Our drinks meet with a resenting clink.
After our toast the conversation waves and turns, as the topic shifts from home and nostalgia to half concocted dreams for the future. In many ways it’s like talking to Ayumu.
But more open and honest, with the meaning of words not hidden behind some elaborate vocabulary.
Soon enough our food arrives, and our attention is taken with the task of eating the soft fish dish. The perfectly cooked fish that flakes on contact with the chopsticks is an unplanned treat for me, food always tastes better when you don’t have to fight it.
As I eat I let my mind wander. I really would enjoy living in a place like this, out of the way but still connected, all at once it seems like a brilliant and terrible dream. I’m imagining things I have no right to - a cell is where my future lies, and my repeated thoughts otherwise are an act of weakness.
“Huh?” Once again my boyfriend has caught me lost in my own thoughts.
“Sorry, the food do you like it?” He asks gently, a hint of concern in his perfect eyes.
“It’s delicious,” I say quickly, “Sorry I get caught up in my own head sometimes.”
“Anything you want to share?”
Yes, all of it, I want all this responsibility and guilt to be someone else’s problem to handle.
“Nah, it’s not important.”
He doesn't look convinced.
— — —
We step out into the setting sun hand in hand. That was one of the best meals I’ve ever had.
And it’s all down to the smiling boy beside me, who is looking - rightly so - very proud of himself.
“I suppose we should be heading back.” he says, his eyes flickering up the hill in the direction of the train station.
“Not yet,” I reply, “I want a last look at the sea.”
The promenade is deserted, even though the sun is only just setting. It’s desperation to hold onto the day staining the sky in beautiful indigos and amber, with thin clouds that seem to go on forever.
Below the turbulent sky the sea is calm, gently reflecting the perfect colours above, it’s gentle splash the only sound in the still night.

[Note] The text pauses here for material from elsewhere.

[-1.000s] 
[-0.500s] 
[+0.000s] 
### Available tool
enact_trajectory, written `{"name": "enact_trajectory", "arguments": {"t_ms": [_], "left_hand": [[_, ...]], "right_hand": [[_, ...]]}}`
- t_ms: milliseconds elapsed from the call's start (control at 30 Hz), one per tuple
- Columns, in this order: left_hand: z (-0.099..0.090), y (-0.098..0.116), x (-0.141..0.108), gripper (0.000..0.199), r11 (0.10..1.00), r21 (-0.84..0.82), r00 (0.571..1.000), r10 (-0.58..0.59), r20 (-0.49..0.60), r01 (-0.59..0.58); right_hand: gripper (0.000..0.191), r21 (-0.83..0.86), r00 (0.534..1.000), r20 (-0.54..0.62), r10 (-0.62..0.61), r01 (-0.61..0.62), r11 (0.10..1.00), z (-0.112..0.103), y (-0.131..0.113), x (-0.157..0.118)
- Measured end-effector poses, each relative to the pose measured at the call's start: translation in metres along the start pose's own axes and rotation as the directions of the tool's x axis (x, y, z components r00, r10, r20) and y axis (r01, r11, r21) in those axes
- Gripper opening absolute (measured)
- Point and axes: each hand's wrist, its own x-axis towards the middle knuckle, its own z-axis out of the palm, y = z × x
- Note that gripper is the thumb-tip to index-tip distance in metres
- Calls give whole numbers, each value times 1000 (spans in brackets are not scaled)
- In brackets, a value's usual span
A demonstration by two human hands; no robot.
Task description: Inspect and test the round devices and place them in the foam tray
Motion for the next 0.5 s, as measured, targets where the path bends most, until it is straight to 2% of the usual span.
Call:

Imagine running under this every night.
“It’s beautiful,” Hisao says softly.
“Um-hmm,” I agree, turning to face him.
Our eyes meet, and I can feel my heart flutter in my chest, my teeth meet my bottom lip as I work myself up for what I’m dying to ask.
“I want to kiss you,” I whisper, taking a step forward so we are closer than we have ever been.
“O… okay,” his voice shakes softly and he turns his red cheek slightly.
With a restrained movement I drop his hand, moving my fingers to his cheek, before guiding his lips to mine. He stiffens for a moment, and I worry he’s had another heart attack, but a second later his arms are wrapping around me, and he’s kissing back.
Time seems to stop, as together we share our first kiss, under the perfect sunset. How will I ever be able to give this up?